It is important to analyse your website traffic to get a better understanding of your website’s position. You will see how many people are visiting, where they are coming from, how long they stayed on your website, and much more.
The de-facto standard service for tracking website statistics is Google Analytics. I use it to track traffic on all of my websites. I am sure you do too.
Whilst I do find Google Analytics useful, I sometimes find it a pain to find the information I want as it provides a lot of stats I am not really interested in.
In the past I used the Jetpack WordPress.com Stats module; also known as Jetpack Site Stats. It gave me a lot of useful information about my visitors and it allowed me to check stats directly through the official WordPress mobile phone app.
The problem is that Jetpack Site Stats, like all traffic WordPress plugins, hurt performance. So in my quest for optimal website performance I disabled Jetpack Site Stats, despite liking the information it gave me.
I recently posted a question on Rise Forums asking whether there were any WordPress stat plugins that do not hurt performance and Rhys Wynne advised he still used Jetpack and thought it was pretty slick.
Does Jetpack Stats reduce page loading times significantly?
That is something I put to the test in the video below.
Want to read how Jetpack Stats affected my website’s performance? If so, keep reading on 🙂
Putting Jetpack WordPress.com Stats to the Test
Below you will find the scores for the home page of KevinMuldoon.com.
- Pingdom – Performance Grade: B (88%), Load Time: 761 milliseconds, Page Size: 509.3KB, Requests: 41
- GTmetrix – PageSpeed Score: A (95%), YSlow Score: A (93%), Load Time: 1.7 seconds, Page Size: 485KB, Requests: 25
- Google PageSpeed Insights: Mobile: 63, Desktop: 86
Activating Jetpack Site Stats is very simple. If it hasn’t yet been activated, it will be displayed prominently in the Jetpack dashboard.
Once I activated Site Stats, I cleared the cache from WP Rocket and CloudFlare and did the performance tests again for my home page.

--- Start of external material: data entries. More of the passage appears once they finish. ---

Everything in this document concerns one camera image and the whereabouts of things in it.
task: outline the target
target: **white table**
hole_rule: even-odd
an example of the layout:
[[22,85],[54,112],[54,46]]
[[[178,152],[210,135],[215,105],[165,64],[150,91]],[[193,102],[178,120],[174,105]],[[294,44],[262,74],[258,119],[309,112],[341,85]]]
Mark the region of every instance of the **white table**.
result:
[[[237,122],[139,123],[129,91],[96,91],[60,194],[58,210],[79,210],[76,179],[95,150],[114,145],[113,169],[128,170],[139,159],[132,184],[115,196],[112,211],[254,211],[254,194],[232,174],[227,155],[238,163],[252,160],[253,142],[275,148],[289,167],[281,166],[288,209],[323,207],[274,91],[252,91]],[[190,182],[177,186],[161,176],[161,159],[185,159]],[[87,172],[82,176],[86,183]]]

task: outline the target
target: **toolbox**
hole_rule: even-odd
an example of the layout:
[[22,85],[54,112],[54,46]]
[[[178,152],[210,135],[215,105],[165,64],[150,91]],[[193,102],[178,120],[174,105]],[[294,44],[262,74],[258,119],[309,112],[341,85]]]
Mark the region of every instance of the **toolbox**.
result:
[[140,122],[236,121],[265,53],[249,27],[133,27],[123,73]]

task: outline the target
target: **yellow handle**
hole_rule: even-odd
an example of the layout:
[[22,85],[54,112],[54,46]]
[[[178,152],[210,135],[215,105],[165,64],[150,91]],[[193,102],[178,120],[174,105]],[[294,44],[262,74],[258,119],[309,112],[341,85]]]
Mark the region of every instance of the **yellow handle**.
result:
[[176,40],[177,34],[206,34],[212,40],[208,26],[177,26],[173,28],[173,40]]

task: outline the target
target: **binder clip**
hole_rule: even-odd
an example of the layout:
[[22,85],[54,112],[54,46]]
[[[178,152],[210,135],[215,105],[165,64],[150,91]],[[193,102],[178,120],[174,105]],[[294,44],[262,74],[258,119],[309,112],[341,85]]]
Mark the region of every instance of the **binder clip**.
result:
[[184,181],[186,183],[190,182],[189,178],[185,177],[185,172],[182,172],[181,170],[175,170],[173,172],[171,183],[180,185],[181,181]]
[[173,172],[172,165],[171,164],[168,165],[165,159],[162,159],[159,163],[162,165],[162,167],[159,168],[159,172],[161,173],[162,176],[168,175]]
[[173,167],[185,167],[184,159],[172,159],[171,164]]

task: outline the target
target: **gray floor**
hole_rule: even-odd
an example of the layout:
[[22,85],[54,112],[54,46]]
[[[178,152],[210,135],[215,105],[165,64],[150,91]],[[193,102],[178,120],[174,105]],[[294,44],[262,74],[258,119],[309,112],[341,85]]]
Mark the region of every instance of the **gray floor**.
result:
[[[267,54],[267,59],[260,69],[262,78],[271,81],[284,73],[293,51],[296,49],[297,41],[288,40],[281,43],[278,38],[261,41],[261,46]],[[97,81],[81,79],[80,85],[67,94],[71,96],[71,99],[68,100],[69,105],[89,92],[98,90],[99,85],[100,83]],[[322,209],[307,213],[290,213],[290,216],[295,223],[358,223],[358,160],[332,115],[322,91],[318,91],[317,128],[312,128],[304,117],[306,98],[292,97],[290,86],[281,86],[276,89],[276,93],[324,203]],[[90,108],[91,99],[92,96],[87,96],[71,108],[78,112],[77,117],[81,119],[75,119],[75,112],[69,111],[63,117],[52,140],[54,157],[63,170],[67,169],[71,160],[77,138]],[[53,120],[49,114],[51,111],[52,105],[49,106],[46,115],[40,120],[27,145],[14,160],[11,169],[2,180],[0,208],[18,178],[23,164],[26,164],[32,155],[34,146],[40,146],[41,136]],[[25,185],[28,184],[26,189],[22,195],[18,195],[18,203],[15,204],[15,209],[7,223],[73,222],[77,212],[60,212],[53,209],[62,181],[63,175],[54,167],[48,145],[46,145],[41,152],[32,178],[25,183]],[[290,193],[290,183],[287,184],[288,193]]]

- Pingdom – Performance Grade: B (86%), Load Time: 574 milliseconds, Page Size: 514.7KB, Requests: 43
- GTmetrix – PageSpeed Score: A (95%), YSlow Score: B (89%), Load Time: 1.7 seconds, Page Size: 487KB, Requests: 27
- Google PageSpeed Insights: Mobile: 63, Desktop: 80
Google PageSpeed decreased the performance grade on Pingdom slightly and the YSlow score on GTMetrix by a few percent. That being said, performance did not really take a major hit.
Google PageSpeed Insights did show the desktop performance score decrease from an 86 out of 100 to an 80.
Jetpack Site Stats only appears to add a few kilobytes to a page and add two additional HTTP requests. For the functionality that Jetpack offers, that is a very small price to pay from a page loading point of view, though you will see your performance scores decrease a little.
Those of you who have not optimised your website will see your page size and total number of requests increase by a higher amount. However, those of you who have not optimised your website are not making website optimisation a priority so this whole case study is irrelevant to you.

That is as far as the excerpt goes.